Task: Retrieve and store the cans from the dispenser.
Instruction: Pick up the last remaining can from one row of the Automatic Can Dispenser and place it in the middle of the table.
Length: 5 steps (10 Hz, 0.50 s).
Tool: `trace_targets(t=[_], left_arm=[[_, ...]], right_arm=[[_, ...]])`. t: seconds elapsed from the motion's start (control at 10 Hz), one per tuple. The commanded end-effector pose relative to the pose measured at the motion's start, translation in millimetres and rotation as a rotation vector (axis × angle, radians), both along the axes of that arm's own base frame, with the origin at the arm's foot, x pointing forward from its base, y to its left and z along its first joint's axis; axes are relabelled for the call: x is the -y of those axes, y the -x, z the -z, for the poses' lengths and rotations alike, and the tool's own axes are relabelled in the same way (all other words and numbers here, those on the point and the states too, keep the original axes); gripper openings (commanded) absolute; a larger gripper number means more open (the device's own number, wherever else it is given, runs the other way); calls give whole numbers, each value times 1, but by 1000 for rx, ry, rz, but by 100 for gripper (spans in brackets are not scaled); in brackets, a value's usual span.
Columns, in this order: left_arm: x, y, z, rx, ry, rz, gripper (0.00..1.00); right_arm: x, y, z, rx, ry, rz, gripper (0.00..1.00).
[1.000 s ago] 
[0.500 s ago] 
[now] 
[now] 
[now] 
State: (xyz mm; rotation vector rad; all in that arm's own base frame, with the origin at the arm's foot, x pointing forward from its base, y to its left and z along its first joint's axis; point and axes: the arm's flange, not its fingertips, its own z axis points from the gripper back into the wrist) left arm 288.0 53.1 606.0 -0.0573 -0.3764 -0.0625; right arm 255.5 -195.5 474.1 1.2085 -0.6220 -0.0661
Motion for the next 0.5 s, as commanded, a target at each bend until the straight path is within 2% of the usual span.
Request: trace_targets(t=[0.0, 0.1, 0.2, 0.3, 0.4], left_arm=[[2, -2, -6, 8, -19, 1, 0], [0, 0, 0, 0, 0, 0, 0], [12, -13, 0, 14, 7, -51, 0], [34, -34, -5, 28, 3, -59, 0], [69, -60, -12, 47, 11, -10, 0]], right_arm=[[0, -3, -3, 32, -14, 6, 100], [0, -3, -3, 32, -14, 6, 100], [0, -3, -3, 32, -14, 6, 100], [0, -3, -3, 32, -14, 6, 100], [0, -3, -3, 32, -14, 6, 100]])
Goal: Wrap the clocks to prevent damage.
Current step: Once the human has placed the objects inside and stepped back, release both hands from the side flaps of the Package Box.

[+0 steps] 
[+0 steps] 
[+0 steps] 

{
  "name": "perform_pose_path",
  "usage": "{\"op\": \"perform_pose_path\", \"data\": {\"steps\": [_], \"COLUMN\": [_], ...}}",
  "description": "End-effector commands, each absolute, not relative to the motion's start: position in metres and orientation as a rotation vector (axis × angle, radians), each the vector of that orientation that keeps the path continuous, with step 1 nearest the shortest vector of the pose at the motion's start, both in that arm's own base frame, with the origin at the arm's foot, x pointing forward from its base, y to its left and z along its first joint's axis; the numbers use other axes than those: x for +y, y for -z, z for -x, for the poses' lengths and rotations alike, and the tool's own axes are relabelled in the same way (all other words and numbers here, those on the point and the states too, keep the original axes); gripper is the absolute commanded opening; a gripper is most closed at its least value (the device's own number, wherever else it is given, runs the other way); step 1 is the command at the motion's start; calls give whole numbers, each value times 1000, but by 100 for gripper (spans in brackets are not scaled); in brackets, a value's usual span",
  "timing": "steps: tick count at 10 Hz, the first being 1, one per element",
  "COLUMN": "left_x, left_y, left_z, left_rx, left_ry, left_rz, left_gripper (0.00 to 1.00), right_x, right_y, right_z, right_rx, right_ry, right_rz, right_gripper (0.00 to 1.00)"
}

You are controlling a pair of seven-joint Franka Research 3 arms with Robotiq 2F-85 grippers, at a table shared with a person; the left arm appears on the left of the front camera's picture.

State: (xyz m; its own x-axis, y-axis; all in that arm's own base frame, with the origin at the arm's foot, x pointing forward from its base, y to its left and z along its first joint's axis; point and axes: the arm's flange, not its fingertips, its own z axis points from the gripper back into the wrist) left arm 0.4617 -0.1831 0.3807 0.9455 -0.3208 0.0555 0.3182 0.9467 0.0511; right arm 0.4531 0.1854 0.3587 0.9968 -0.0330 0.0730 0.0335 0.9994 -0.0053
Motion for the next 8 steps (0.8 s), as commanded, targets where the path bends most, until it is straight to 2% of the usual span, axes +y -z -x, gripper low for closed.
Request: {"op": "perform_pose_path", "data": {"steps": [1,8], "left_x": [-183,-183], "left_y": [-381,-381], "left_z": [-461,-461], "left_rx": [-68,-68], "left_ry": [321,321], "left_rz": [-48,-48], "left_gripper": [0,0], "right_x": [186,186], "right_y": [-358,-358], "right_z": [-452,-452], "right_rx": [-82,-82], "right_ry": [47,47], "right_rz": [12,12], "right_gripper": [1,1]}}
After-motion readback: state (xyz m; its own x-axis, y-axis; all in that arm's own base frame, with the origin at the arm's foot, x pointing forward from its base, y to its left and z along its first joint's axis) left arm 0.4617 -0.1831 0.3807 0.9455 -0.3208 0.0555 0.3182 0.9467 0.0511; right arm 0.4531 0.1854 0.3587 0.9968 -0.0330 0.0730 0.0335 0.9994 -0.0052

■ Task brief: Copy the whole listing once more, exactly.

■ Answer:
Task: Retrieve and store the cans from the dispenser.
Instruction: Pick up the last remaining can from one row of the Automatic Can Dispenser and place it in the middle of the table.
Length: 5 steps (10 Hz, 0.50 s).
Tool: `trace_targets(t=[_], left_arm=[[_, ...]], right_arm=[[_, ...]])`. t: seconds elapsed from the motion's start (control at 10 Hz), one per tuple. The commanded end-effector pose relative to the pose measured at the motion's start, translation in millimetres and rotation as a rotation vector (axis × angle, radians), both along the axes of that arm's own base frame, with the origin at the arm's foot, x pointing forward from its base, y to its left and z along its first joint's axis; axes are relabelled for the call: x is the -y of those axes, y the -x, z the -z, for the poses' lengths and rotations alike, and the tool's own axes are relabelled in the same way (all other words and numbers here, those on the point and the states too, keep the original axes); gripper openings (commanded) absolute; a larger gripper number means more open (the device's own number, wherever else it is given, runs the other way); calls give whole numbers, each value times 1, but by 1000 for rx, ry, rz, but by 100 for gripper (spans in brackets are not scaled); in brackets, a value's usual span.
Columns, in this order: left_arm: x, y, z, rx, ry, rz, gripper (0.00..1.00); right_arm: x, y, z, rx, ry, rz, gripper (0.00..1.00).
[1.000 s ago] 
[0.500 s ago] 
[now] 
[now] 
[now] 
State: (xyz mm; rotation vector rad; all in that arm's own base frame, with the origin at the arm's foot, x pointing forward from its base, y to its left and z along its first joint's axis; point and axes: the arm's flange, not its fingertips, its own z axis points from the gripper back into the wrist) left arm 288.0 53.1 606.0 -0.0573 -0.3764 -0.0625; right arm 255.5 -195.5 474.1 1.2085 -0.6220 -0.0661
Motion for the next 0.5 s, as commanded, a target at each bend until the straight path is within 2% of the usual span.
Request: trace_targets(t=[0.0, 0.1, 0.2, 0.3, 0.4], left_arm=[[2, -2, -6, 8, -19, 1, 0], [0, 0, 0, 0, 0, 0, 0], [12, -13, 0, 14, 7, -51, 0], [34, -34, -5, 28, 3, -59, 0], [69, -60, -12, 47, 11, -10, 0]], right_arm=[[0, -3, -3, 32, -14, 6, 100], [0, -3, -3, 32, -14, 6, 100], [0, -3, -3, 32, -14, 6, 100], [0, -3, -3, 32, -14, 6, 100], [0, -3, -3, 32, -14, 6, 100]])
Goal: Wrap the clocks to prevent damage.
Current step: Once the human has placed the objects inside and stepped back, release both hands from the side flaps of the Package Box.

[+0 steps] 
[+0 steps] 
[+0 steps] 

{
  "name": "perform_pose_path",
  "usage": "{\"op\": \"perform_pose_path\", \"data\": {\"steps\": [_], \"COLUMN\": [_], ...}}",
  "description": "End-effector commands, each absolute, not relative to the motion's start: position in metres and orientation as a rotation vector (axis × angle, radians), each the vector of that orientation that keeps the path continuous, with step 1 nearest the shortest vector of the pose at the motion's start, both in that arm's own base frame, with the origin at the arm's foot, x pointing forward from its base, y to its left and z along its first joint's axis; the numbers use other axes than those: x for +y, y for -z, z for -x, for the poses' lengths and rotations alike, and the tool's own axes are relabelled in the same way (all other words and numbers here, those on the point and the states too, keep the original axes); gripper is the absolute commanded opening; a gripper is most closed at its least value (the device's own number, wherever else it is given, runs the other way); step 1 is the command at the motion's start; calls give whole numbers, each value times 1000, but by 100 for gripper (spans in brackets are not scaled); in brackets, a value's usual span",
  "timing": "steps: tick count at 10 Hz, the first being 1, one per element",
  "COLUMN": "left_x, left_y, left_z, left_rx, left_ry, left_rz, left_gripper (0.00 to 1.00), right_x, right_y, right_z, right_rx, right_ry, right_rz, right_gripper (0.00 to 1.00)"
}

You are controlling a pair of seven-joint Franka Research 3 arms with Robotiq 2F-85 grippers, at a table shared with a person; the left arm appears on the left of the front camera's picture.

State: (xyz m; its own x-axis, y-axis; all in that arm's own base frame, with the origin at the arm's foot, x pointing forward from its base, y to its left and z along its first joint's axis; point and axes: the arm's flange, not its fingertips, its own z axis points from the gripper back into the wrist) left arm 0.4617 -0.1831 0.3807 0.9455 -0.3208 0.0555 0.3182 0.9467 0.0511; right arm 0.4531 0.1854 0.3587 0.9968 -0.0330 0.0730 0.0335 0.9994 -0.0053
Motion for the next 8 steps (0.8 s), as commanded, targets where the path bends most, until it is straight to 2% of the usual span, axes +y -z -x, gripper low for closed.
Request: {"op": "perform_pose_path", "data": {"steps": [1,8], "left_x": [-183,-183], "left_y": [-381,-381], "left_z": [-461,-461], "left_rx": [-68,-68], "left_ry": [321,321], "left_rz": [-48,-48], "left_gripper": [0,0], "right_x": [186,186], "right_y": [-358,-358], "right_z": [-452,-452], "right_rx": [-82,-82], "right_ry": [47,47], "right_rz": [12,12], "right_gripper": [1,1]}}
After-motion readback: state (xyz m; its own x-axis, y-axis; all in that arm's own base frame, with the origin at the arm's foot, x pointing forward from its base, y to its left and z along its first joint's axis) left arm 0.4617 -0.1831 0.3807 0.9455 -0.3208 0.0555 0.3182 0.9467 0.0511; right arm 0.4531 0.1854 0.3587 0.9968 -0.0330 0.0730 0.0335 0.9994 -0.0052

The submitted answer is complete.